The main thing I see is inefficient memory access patterns. This has to do with data organization in memory and how each thread accesses data. You may wish to read this blog and see if you can visualize the difference in data organization that will lead to efficient access.

What you want is data organized like this:

--> num objects
|     x00 x01 x02 ...
|     x10 x11 x12 ...
v    x20 x21 x22 ...
points per object

and repeat for y and z data.

the subscripting means: x12 corresponds to x coordinate of point 1 belonging to object 2.

Combined with a one-thread-per object strategy, this will give efficient memory access. Your code needs to be refactored to make the loads from data organized this way as well. Each thread will add the width of the row on each access, to select the next point, in the for-loop.

thanks for your reply, I’ve considered this way before. But in the other hand, the number of points for each obj is very inconsistent. The maximum number of points may be 8000, and the minimum may be only 4 or 5 points. If use cudaMallocPitch or a two-dimensional array, according to my understanding, because of the alignment factor, It will take up a lot of memory space when there are fifty or sixty objects.

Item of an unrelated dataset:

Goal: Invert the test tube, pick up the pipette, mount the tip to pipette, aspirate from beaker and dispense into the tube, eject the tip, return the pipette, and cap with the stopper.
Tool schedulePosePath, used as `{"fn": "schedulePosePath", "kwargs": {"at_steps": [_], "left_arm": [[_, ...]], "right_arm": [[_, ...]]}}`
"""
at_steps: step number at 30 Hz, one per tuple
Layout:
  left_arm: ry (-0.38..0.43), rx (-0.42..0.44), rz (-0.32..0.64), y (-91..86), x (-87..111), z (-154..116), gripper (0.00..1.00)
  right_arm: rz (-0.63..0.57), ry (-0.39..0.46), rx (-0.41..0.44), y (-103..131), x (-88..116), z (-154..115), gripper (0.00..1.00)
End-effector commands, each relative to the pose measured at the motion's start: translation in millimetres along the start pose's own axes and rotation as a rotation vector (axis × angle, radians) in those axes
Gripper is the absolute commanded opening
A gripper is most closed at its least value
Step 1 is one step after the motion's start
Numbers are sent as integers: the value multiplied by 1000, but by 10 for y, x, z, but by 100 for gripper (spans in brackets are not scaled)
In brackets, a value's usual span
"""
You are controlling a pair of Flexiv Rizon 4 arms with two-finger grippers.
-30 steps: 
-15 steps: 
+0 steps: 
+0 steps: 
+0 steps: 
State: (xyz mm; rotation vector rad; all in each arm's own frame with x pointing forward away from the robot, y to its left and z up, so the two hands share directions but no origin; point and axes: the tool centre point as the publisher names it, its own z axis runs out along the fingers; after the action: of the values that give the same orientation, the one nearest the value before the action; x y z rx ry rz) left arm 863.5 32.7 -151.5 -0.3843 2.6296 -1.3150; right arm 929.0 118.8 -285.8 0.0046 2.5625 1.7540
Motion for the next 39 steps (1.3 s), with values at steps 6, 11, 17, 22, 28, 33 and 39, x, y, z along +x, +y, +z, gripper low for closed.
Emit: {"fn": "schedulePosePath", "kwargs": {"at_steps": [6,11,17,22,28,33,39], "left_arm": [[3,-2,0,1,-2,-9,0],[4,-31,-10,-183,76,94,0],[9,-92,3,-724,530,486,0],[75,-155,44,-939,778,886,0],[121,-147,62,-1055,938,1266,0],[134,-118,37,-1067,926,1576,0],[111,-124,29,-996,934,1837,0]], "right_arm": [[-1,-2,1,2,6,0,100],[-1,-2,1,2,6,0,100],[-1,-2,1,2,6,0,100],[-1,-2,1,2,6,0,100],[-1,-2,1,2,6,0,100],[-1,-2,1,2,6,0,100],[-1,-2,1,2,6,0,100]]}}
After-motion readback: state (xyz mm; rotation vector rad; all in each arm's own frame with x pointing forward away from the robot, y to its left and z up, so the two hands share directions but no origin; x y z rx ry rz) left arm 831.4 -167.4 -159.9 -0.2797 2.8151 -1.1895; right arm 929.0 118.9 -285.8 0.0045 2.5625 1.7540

Those inconsistent sizes make the task more difficult to parallelize. For either when each thread works on a separate object or for processing one object cooperatively in a warp (4 to 5 points would be much too small to effectively do the later).

When do you know the number of points for an object? Would it make sense to sort the objects (directly in memory or by indirection with storing indices) or put them into different buckets, e.g. buckets for objects of more than 128 points and those of less? Or is this information only available very late?

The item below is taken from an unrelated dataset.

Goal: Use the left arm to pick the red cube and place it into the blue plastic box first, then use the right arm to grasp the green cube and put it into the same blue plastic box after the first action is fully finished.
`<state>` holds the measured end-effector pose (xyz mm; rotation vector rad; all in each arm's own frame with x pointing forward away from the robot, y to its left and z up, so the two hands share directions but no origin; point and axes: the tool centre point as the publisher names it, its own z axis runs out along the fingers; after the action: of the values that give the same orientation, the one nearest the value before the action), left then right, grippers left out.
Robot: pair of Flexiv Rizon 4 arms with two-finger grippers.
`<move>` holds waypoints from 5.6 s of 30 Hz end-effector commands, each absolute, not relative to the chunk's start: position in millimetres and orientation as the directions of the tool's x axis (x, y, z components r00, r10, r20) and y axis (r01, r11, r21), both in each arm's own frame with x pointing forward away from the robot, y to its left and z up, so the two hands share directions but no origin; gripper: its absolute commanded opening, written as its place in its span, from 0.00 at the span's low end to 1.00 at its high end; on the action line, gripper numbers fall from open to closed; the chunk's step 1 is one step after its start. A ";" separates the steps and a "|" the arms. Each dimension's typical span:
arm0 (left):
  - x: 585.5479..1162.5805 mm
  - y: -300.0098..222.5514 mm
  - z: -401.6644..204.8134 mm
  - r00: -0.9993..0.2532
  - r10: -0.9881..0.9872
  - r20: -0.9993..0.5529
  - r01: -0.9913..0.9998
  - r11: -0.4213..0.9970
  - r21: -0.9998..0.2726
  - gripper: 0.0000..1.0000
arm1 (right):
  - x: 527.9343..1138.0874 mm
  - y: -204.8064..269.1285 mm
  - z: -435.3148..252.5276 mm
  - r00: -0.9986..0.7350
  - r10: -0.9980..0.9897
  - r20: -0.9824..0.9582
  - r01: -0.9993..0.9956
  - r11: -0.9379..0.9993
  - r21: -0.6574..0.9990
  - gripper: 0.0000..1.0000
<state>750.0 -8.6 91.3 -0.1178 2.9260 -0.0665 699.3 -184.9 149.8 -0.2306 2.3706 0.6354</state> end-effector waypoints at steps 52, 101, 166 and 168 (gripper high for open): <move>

I had missed that indication in your code. I personally don’t consider 60 objects times 8000 points per object to be a lot of memory usage, but of course if you are out of memory you are out of memory.

However the bigger issue from my perspective is that one thread per object with 50 or 60 objects will be a miserable parallelization strategy.

Taking these objections into account, we would seek to increase the number of deployed threads per object. The next logical size would be the warp. If we assign one warp per object, we can do a segmented reduction. And of course we could easily go up to one threadblock per object with a similar strategy.

A benefit of this is that we no longer have to rearrange data. You can use your same data organization scheme, approximately, and have each warp or threadblock start where each thread starts in your current code.

Given 50 or 60 objects I would go up to a threadblock, not a warp.

You can find other posts on this forum where I have described and demonstrated threadblock-level and warp-level segmented parallel reductions.

Note that this still doesn’t address the concern that different objects will have different workloads depending on their points-length. However retiring threadblocks is a far better strategy in this case than retiring threads.